The only catch: this was already my culture to begin with.
Even though my parents are Hispanic and I lived in the Dominican Republic for six years, I am, in fact, a first generation American.
I had lived in the state of New Jersey from my birth until I was three, when my parents decided to obtain medical degrees overseas, which called for an early cultural transition period in my life. Despite my experiences on the island, I was later forced to be Americanized again and enter yet another period of cultural adoption. When I finally came back to my country of birth, I entered this middle state—a struggle to find my identity: a green-eyed, white faced Hispanic with the mannerisms and accent of a third world country boy that has lived on a field his whole life. What culture do I identify with? What kind of friends should I have? Should I be in ESL classes? What language should I have my TV set to? Should I keep writing in script? Or should I learn how to type instead?

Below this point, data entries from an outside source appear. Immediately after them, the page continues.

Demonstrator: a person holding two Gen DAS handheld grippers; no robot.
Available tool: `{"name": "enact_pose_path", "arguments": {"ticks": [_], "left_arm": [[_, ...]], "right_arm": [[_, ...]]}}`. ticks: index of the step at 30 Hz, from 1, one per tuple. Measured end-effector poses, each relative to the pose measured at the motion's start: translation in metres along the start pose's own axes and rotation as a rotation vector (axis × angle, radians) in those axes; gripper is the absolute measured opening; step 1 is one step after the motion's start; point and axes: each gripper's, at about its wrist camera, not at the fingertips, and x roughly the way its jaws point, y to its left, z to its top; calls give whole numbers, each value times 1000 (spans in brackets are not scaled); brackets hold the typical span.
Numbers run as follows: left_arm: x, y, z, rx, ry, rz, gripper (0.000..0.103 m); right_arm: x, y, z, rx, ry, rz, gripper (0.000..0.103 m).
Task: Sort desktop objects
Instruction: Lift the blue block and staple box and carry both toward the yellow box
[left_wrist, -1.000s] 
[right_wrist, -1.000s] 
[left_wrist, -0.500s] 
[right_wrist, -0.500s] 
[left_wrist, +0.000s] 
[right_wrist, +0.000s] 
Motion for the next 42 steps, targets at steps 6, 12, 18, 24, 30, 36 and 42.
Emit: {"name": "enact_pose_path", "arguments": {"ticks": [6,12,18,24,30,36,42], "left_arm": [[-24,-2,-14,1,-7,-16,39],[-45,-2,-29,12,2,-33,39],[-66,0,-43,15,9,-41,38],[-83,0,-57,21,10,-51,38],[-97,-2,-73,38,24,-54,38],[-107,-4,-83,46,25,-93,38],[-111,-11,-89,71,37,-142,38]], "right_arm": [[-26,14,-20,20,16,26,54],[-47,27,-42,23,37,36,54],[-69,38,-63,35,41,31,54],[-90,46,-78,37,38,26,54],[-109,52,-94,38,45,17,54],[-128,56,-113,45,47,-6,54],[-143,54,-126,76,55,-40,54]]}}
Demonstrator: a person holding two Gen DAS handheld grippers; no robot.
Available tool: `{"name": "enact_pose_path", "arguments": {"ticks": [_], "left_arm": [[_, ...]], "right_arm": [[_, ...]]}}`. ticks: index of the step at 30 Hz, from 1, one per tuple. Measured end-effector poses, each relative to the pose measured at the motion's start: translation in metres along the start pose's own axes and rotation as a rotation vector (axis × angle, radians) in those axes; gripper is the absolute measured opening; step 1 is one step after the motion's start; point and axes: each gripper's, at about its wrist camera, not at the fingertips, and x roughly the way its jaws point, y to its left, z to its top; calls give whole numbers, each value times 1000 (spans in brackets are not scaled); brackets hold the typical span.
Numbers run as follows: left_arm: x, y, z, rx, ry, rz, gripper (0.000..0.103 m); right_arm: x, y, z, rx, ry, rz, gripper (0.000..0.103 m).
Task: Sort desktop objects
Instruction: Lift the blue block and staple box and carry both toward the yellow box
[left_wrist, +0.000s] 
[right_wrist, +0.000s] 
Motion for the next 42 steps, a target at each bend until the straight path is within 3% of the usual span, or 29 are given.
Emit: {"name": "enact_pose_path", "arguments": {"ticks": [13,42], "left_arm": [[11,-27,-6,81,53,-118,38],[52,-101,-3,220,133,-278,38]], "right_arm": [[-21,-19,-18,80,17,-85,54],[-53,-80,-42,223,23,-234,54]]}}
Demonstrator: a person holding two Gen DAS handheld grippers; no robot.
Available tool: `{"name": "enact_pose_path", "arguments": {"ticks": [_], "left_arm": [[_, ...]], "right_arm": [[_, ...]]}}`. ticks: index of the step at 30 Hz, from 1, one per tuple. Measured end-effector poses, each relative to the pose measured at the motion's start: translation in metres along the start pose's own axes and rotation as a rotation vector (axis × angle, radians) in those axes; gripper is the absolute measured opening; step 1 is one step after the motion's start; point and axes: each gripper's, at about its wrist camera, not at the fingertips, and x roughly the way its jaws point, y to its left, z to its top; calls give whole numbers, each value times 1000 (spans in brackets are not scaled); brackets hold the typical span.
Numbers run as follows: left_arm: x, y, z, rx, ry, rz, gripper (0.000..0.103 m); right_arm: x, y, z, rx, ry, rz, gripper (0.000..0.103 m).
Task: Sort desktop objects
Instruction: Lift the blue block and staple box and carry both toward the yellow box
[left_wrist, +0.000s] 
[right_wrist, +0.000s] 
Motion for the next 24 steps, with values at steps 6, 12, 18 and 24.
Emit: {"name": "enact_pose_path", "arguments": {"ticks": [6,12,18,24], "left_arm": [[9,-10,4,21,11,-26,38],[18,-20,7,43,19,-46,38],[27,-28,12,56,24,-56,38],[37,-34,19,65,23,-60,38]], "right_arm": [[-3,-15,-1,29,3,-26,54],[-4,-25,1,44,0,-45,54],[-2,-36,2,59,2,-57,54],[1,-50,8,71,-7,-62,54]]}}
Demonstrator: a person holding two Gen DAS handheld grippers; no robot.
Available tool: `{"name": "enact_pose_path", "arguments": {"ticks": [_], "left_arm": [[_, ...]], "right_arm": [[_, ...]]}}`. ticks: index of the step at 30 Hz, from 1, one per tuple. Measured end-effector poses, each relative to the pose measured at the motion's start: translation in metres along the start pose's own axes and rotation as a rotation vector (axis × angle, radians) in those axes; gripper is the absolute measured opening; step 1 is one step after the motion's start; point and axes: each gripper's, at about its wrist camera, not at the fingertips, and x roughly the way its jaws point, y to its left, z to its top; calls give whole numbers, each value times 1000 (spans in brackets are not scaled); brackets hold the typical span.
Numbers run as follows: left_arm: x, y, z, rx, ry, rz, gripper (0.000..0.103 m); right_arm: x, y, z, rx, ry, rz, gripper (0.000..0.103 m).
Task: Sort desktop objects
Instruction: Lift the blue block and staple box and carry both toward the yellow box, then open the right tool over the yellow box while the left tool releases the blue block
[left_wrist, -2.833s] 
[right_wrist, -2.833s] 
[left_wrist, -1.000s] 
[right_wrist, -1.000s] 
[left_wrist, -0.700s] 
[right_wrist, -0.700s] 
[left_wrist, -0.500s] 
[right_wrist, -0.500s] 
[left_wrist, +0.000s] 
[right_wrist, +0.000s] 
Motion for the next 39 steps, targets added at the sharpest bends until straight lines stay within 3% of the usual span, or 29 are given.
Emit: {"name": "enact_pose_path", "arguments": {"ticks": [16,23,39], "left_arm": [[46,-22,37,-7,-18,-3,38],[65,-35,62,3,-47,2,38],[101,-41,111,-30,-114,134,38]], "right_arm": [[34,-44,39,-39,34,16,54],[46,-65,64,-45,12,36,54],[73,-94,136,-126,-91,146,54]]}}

The dilemma made me feel lonely, as if I was the only one who didn’t belong anywhere, until I shy-fully avoided both my new american classmates and my fellow Spanish speaking friends, whom I hardly came in contact with. In fact, my isolation was so bad, I had better relations and friendships with teachers than I did with actual classmates throughout 6th grade, even through the school’s annual “6th Grade Camp”.
My character changed, however, once I discovered the school’s TV studio in seventh grade.
At first becoming a part of the school’s Morning Report team for the sake of joining a club, I slowly began to become more open and receptive of the people around me. I worked with cameras, then prepared slide shows, and eventually learned all of the audio visual components to the Morning Report. I was so skilled, in fact, that I eventually became the Friday announcer, and made a name for myself not only in the Studio, but in the whole school as the TV Guy.
I will never forget such a lively and complete experience like the one I had making a name for myself in school after starting so enclosed and to myself. I came off a plane from a third world country, worked hard, and stayed diligent. Now, many years later, now I a professional, doing what I love and, hopefully, starting what is going to be an amazing broadcasting career.
It’s like I’m living the American Dream.
Ever since I entered that first TV studio during middle school, I knew that I wanted to be a part of producing live content that influences hundreds, if not thousands, of people that live around me. But more importantly, though, journalism—more specifically broadcasting—is able to help me with my biggest personal hurdle: getting to speak to people.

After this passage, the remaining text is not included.